Exercise directions: Word for word, set down every line of the entries below from the line with "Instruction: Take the" to the line with "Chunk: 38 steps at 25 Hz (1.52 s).", including both, and no other line.

Dataset excerpts:

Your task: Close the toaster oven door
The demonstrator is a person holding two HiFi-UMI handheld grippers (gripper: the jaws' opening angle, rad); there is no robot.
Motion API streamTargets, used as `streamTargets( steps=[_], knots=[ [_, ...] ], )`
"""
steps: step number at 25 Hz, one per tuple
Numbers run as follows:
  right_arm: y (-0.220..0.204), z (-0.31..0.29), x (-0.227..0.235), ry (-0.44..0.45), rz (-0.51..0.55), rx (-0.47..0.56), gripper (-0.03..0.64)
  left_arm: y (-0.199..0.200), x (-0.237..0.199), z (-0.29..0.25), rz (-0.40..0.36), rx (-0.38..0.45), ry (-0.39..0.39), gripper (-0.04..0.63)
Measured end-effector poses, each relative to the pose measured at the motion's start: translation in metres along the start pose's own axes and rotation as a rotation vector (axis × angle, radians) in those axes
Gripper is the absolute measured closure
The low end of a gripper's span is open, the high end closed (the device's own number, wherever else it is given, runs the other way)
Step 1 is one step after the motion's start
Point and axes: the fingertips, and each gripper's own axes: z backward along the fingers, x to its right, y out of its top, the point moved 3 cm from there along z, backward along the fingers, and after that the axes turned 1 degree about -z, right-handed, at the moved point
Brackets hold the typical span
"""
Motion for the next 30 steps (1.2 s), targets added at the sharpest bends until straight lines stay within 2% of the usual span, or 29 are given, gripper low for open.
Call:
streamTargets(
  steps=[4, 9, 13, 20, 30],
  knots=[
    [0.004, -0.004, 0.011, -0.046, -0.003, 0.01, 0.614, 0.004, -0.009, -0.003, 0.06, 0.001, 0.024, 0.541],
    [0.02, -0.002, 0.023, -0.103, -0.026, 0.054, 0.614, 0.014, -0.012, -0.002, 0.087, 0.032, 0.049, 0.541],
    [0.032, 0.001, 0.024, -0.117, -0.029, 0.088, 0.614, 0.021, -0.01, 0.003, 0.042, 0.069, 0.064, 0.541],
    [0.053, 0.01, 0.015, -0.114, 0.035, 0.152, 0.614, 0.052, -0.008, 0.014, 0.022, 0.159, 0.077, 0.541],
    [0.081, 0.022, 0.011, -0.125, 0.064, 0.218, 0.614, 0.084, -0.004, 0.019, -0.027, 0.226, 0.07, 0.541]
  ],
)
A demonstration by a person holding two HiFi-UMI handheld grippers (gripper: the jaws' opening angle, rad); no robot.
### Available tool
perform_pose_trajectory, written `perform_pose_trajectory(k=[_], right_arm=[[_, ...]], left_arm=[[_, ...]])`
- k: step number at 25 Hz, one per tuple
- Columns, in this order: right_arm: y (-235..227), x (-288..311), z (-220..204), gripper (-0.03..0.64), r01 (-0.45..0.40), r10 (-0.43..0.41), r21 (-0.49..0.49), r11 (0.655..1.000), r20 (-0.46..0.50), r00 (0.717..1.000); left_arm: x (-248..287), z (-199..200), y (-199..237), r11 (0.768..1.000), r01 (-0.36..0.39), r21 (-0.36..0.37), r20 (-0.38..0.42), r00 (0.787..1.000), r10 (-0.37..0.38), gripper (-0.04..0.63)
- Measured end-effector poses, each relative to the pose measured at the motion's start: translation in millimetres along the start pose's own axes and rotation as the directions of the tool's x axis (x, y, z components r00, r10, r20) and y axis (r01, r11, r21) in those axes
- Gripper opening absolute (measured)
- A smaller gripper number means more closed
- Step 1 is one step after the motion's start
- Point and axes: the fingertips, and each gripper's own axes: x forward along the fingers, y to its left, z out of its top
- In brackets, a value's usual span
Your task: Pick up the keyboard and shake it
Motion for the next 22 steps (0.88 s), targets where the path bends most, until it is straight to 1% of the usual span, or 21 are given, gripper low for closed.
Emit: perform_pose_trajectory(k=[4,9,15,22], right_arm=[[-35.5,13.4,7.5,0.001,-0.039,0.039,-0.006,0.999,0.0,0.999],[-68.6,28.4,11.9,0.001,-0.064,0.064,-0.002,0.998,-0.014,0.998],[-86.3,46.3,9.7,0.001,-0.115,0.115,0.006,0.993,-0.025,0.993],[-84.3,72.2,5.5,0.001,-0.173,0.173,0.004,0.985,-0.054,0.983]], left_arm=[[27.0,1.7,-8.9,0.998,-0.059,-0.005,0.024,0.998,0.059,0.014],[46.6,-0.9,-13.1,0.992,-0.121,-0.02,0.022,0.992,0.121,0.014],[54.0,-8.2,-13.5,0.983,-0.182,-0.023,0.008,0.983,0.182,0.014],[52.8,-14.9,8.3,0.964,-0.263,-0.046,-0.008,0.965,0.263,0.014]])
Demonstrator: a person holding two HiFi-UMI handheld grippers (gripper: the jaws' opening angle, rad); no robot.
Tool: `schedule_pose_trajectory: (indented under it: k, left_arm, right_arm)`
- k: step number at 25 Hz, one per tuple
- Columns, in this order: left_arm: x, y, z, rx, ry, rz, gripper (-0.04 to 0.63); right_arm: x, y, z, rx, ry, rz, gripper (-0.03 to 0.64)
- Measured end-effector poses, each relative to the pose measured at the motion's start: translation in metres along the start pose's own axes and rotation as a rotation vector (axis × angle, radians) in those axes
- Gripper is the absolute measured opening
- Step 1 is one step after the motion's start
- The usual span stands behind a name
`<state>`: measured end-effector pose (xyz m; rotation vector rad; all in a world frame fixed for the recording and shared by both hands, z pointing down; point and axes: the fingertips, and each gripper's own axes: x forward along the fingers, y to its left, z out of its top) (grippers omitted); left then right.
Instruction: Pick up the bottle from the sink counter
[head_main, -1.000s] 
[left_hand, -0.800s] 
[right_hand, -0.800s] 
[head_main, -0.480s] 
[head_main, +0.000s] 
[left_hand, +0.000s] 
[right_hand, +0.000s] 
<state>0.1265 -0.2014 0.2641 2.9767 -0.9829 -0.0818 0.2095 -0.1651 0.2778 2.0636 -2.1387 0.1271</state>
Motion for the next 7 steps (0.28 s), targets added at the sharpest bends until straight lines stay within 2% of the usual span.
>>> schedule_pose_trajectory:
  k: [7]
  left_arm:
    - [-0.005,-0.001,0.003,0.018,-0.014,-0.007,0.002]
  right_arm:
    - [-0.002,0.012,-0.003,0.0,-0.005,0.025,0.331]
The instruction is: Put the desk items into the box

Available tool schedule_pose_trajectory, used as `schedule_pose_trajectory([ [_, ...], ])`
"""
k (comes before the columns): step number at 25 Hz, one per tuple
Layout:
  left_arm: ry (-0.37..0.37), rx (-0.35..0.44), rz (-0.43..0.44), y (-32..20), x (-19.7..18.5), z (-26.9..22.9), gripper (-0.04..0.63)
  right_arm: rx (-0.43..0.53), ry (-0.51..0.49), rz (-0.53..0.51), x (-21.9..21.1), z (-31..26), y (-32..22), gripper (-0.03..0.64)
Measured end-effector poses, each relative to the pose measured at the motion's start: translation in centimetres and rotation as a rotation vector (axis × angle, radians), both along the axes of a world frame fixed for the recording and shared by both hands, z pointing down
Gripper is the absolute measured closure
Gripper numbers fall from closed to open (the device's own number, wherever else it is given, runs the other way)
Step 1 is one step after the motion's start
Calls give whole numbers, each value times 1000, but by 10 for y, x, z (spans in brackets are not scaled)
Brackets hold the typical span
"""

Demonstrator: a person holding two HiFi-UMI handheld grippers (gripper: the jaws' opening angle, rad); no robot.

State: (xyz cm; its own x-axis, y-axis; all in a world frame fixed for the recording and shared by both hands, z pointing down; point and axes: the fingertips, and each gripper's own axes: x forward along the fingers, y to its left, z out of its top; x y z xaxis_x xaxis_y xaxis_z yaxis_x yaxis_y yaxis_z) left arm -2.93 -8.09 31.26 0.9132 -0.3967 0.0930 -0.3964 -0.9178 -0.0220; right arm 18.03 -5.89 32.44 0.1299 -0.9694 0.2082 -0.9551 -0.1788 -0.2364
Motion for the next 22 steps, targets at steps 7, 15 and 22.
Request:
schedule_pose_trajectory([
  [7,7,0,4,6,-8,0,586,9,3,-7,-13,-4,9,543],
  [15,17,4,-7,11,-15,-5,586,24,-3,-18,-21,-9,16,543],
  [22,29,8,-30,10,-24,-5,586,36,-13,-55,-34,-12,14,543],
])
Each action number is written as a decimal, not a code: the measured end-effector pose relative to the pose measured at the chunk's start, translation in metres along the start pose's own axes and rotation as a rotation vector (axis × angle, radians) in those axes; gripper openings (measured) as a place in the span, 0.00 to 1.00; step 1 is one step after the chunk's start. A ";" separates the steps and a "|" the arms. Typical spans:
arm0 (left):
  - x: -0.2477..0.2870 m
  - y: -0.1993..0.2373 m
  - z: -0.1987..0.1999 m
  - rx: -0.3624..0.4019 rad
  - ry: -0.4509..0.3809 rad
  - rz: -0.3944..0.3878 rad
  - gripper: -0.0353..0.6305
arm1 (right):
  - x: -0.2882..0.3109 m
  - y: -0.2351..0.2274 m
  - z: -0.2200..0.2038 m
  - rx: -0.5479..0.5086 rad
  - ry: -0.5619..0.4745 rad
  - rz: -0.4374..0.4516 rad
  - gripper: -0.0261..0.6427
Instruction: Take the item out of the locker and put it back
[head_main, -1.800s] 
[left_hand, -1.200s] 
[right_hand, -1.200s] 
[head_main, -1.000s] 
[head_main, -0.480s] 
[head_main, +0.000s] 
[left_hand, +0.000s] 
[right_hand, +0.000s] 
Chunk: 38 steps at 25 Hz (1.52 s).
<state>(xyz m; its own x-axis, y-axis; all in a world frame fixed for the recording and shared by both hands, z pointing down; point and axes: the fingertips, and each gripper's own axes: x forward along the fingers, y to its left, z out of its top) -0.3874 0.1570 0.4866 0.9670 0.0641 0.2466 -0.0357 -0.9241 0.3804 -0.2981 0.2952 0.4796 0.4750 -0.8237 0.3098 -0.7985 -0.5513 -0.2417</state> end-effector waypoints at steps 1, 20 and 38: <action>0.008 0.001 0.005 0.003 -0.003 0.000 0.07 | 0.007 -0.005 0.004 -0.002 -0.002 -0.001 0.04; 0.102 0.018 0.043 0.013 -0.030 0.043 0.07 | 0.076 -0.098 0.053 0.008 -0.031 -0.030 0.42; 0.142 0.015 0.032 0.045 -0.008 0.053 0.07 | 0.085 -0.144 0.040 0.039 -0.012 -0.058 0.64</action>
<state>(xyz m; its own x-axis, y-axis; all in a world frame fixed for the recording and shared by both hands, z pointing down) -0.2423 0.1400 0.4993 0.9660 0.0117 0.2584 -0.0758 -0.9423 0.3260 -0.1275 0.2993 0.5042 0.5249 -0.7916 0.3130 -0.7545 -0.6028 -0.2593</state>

Solved problem:
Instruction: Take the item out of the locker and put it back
[head_main, -1.800s] 
[left_hand, -1.200s] 
[right_hand, -1.200s] 
[head_main, -1.000s] 
[head_main, -0.480s] 
[head_main, +0.000s] 
[left_hand, +0.000s] 
[right_hand, +0.000s] 
Chunk: 38 steps at 25 Hz (1.52 s).

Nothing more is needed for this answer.